* [What is needed]: Write out the data below exactly, from its first line to the line containing "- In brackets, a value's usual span", that line included.
- Opening Delimiter -
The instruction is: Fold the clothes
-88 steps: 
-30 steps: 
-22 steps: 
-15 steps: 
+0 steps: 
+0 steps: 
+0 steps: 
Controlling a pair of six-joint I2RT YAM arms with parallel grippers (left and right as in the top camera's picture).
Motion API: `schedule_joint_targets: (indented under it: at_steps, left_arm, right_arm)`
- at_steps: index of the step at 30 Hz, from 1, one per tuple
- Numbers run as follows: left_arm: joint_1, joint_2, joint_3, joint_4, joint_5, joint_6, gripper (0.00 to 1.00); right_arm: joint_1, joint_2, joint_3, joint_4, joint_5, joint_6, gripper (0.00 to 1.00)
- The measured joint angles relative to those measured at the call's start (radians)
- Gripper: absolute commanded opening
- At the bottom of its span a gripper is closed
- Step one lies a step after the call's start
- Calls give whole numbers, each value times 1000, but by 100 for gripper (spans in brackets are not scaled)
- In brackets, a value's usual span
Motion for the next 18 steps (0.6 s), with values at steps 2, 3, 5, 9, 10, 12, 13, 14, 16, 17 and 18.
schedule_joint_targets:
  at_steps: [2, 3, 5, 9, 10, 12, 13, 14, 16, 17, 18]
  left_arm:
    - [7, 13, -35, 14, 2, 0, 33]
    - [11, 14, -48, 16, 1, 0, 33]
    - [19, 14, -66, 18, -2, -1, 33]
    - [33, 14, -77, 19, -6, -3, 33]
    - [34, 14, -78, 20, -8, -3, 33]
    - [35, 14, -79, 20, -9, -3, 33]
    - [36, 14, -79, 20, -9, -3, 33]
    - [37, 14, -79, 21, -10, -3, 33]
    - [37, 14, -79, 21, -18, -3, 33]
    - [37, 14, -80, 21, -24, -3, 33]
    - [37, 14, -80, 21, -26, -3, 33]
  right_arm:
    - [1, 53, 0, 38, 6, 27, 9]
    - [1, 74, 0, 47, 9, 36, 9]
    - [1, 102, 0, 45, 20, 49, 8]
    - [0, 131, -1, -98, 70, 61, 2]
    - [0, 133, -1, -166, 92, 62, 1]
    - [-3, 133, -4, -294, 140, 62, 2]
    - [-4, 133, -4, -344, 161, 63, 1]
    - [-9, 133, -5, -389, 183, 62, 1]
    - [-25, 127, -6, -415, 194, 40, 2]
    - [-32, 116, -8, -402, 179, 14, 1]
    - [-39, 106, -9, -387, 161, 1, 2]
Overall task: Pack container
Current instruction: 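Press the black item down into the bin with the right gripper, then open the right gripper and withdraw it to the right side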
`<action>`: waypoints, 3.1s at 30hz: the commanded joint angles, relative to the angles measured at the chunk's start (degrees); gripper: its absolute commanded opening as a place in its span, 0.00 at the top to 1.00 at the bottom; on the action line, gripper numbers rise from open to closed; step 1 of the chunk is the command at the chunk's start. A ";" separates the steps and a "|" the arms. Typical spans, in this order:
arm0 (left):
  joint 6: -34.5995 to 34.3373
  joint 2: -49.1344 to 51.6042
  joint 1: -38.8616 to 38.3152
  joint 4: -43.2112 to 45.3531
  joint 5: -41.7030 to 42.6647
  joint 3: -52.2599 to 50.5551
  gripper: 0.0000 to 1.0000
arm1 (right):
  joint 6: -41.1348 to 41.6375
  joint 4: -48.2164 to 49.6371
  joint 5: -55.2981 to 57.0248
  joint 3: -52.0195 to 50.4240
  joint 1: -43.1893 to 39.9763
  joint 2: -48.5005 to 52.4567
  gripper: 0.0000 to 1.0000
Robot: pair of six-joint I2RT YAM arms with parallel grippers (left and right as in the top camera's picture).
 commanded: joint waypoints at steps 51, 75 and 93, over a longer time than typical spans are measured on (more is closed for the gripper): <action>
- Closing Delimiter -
* [Finished exercise]:
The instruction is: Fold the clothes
-88 steps: 
-30 steps: 
-22 steps: 
-15 steps: 
+0 steps: 
+0 steps: 
+0 steps: 
Controlling a pair of six-joint I2RT YAM arms with parallel grippers (left and right as in the top camera's picture).
Motion API: `schedule_joint_targets: (indented under it: at_steps, left_arm, right_arm)`
- at_steps: index of the step at 30 Hz, from 1, one per tuple
- Numbers run as follows: left_arm: joint_1, joint_2, joint_3, joint_4, joint_5, joint_6, gripper (0.00 to 1.00); right_arm: joint_1, joint_2, joint_3, joint_4, joint_5, joint_6, gripper (0.00 to 1.00)
- The measured joint angles relative to those measured at the call's start (radians)
- Gripper: absolute commanded opening
- At the bottom of its span a gripper is closed
- Step one lies a step after the call's start
- Calls give whole numbers, each value times 1000, but by 100 for gripper (spans in brackets are not scaled)
- In brackets, a value's usual span

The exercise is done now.